■ **Exercise directions**
Set down word for word each line from the start of the listing through the line that contains "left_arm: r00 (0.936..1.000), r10", both included.

■ **Dataset extract**
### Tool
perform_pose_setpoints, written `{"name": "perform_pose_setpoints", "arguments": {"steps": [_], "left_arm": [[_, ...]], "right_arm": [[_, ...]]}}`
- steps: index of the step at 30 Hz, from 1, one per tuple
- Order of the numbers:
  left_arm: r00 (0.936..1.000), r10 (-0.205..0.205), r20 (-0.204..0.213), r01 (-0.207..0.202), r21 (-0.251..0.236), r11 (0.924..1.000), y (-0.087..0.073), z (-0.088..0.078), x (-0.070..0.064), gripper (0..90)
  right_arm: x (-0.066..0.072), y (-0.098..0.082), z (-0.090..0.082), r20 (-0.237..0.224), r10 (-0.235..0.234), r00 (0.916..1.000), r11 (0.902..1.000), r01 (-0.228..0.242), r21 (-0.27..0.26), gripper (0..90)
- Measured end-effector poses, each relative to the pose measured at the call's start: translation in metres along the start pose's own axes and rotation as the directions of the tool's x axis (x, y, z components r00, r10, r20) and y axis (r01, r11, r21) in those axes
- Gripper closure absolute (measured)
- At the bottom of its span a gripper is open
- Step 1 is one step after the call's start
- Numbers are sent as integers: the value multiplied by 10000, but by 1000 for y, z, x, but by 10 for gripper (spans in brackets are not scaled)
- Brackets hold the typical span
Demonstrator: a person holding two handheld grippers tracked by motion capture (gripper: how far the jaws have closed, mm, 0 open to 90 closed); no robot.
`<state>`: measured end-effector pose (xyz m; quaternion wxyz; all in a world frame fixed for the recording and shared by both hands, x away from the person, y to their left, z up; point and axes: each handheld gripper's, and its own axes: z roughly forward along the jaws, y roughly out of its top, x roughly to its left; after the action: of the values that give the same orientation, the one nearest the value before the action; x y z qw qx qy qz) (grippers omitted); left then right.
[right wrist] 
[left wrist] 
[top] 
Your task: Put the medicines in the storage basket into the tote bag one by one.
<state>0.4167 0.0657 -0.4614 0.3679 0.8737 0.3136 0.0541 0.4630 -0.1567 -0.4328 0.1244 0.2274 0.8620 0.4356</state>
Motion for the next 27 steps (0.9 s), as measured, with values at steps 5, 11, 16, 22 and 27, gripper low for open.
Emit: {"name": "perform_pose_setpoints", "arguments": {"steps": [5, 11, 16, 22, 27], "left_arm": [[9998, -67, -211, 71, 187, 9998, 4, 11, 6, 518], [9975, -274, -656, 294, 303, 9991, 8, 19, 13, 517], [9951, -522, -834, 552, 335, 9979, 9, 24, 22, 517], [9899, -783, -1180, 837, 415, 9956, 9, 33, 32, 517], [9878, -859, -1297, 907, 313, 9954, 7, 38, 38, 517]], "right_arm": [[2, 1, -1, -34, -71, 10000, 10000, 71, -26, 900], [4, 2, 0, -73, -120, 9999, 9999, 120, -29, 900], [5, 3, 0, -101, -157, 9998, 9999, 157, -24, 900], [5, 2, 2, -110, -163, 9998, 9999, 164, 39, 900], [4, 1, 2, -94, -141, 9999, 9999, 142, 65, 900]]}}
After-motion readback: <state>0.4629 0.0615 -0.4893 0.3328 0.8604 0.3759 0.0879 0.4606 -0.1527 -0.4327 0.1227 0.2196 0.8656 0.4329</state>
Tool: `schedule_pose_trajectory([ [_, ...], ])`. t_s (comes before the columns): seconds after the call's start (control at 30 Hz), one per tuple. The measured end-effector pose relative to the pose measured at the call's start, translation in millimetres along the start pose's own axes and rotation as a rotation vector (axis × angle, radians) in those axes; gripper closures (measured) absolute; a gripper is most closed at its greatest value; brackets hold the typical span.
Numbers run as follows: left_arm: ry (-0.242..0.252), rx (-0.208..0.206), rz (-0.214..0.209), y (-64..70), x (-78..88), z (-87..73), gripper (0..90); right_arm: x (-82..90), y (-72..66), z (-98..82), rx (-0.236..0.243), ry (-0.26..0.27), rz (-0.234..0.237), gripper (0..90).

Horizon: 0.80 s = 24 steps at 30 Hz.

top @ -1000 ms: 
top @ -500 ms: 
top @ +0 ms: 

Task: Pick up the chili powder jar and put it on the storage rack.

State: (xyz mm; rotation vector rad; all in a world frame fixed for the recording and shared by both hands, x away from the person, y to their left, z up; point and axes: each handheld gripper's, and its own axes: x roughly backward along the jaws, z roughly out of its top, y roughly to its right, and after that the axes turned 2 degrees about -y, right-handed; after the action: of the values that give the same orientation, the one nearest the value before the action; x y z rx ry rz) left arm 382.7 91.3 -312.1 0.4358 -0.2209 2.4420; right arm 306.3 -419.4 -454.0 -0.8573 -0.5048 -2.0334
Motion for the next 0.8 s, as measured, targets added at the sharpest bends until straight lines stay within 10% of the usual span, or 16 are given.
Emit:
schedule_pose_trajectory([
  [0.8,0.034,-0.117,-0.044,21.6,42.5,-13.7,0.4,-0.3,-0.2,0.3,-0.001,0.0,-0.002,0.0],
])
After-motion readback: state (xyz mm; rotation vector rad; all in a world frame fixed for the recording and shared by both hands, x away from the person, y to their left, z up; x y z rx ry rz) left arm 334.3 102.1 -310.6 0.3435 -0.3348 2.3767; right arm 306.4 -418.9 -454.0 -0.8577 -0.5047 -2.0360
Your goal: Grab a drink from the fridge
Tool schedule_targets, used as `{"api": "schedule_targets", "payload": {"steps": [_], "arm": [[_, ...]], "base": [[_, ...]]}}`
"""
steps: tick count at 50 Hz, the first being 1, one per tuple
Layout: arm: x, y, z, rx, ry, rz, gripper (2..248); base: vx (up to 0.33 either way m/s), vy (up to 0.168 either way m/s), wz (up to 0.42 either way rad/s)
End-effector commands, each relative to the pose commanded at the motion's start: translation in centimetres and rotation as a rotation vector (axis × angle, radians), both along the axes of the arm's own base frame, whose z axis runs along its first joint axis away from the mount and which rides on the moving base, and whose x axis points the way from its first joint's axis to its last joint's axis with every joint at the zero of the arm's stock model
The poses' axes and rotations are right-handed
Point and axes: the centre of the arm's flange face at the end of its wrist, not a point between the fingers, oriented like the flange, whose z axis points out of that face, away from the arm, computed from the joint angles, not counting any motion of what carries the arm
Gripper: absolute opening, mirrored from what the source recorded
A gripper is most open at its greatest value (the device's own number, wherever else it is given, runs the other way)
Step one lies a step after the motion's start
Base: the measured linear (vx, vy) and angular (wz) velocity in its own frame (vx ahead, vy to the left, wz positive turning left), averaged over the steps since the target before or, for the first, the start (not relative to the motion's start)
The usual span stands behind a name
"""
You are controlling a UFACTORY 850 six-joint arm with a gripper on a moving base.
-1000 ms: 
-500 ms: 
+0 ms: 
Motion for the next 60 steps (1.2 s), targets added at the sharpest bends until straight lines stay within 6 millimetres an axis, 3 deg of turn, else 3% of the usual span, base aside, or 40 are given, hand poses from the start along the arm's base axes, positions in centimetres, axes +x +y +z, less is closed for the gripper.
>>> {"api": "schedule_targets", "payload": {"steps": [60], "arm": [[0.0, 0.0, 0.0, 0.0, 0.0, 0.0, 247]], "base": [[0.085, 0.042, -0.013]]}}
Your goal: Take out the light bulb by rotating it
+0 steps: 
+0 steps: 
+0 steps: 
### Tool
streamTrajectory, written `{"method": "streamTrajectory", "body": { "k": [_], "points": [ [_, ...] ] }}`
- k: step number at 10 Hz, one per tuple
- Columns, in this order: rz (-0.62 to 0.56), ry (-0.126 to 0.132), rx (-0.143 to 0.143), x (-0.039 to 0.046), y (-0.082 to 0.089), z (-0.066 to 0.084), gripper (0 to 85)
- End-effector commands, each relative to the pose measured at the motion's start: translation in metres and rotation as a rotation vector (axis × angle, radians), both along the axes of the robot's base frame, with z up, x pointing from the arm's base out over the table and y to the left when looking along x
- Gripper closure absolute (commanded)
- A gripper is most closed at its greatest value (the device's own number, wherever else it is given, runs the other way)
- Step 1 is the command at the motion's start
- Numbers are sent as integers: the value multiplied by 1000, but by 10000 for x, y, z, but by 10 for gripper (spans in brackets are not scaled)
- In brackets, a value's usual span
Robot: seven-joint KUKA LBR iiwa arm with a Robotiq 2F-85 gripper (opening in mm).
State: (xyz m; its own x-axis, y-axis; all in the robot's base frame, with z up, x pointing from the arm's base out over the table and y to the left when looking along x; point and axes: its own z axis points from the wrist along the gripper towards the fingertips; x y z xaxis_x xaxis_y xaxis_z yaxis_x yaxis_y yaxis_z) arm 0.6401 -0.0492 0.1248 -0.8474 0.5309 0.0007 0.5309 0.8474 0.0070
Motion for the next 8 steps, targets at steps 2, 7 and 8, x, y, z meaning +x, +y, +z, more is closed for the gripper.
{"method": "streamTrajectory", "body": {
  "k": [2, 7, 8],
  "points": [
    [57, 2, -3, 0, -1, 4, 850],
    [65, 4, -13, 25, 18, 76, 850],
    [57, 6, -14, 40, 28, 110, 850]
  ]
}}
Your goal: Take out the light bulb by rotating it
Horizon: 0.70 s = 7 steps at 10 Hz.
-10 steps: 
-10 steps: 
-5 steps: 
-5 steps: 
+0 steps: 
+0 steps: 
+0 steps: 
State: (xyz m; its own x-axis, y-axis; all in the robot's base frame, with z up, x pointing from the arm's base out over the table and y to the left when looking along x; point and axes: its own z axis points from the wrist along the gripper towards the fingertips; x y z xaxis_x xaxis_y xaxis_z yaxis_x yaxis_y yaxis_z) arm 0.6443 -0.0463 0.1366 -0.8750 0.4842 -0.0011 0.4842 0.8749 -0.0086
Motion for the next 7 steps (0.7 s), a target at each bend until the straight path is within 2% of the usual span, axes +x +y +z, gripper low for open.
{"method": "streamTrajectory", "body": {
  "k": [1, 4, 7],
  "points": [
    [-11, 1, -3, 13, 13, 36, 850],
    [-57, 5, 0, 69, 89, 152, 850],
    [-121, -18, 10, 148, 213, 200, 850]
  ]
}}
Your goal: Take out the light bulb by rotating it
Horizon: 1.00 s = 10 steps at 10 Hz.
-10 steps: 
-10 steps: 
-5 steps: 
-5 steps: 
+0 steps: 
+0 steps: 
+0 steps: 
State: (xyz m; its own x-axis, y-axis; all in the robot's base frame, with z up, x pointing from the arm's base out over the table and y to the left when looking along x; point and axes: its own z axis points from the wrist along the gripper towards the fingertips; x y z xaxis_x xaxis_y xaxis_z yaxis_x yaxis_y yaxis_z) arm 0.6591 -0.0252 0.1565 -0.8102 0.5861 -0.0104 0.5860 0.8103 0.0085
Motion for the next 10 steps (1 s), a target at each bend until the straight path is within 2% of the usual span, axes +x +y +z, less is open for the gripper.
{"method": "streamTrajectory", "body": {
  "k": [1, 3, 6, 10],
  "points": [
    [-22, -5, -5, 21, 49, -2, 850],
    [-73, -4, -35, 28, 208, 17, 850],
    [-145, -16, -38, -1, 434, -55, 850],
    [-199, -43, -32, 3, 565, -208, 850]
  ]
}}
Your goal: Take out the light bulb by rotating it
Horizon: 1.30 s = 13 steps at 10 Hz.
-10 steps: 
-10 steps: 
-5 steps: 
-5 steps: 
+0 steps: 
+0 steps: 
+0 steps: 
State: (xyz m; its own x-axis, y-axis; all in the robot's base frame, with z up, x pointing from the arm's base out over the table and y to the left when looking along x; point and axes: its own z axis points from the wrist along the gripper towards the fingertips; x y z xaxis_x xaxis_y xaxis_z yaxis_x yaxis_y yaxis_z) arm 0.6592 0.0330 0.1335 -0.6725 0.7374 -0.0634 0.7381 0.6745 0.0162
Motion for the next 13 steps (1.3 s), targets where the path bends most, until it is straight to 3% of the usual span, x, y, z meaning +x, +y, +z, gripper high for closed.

■ **Answer box**
### Tool
perform_pose_setpoints, written `{"name": "perform_pose_setpoints", "arguments": {"steps": [_], "left_arm": [[_, ...]], "right_arm": [[_, ...]]}}`
- steps: index of the step at 30 Hz, from 1, one per tuple
- Order of the numbers:
  left_arm: r00 (0.936..1.000), r10 (-0.205..0.205), r20 (-0.204..0.213), r01 (-0.207..0.202), r21 (-0.251..0.236), r11 (0.924..1.000), y (-0.087..0.073), z (-0.088..0.078), x (-0.070..0.064), gripper (0..90)

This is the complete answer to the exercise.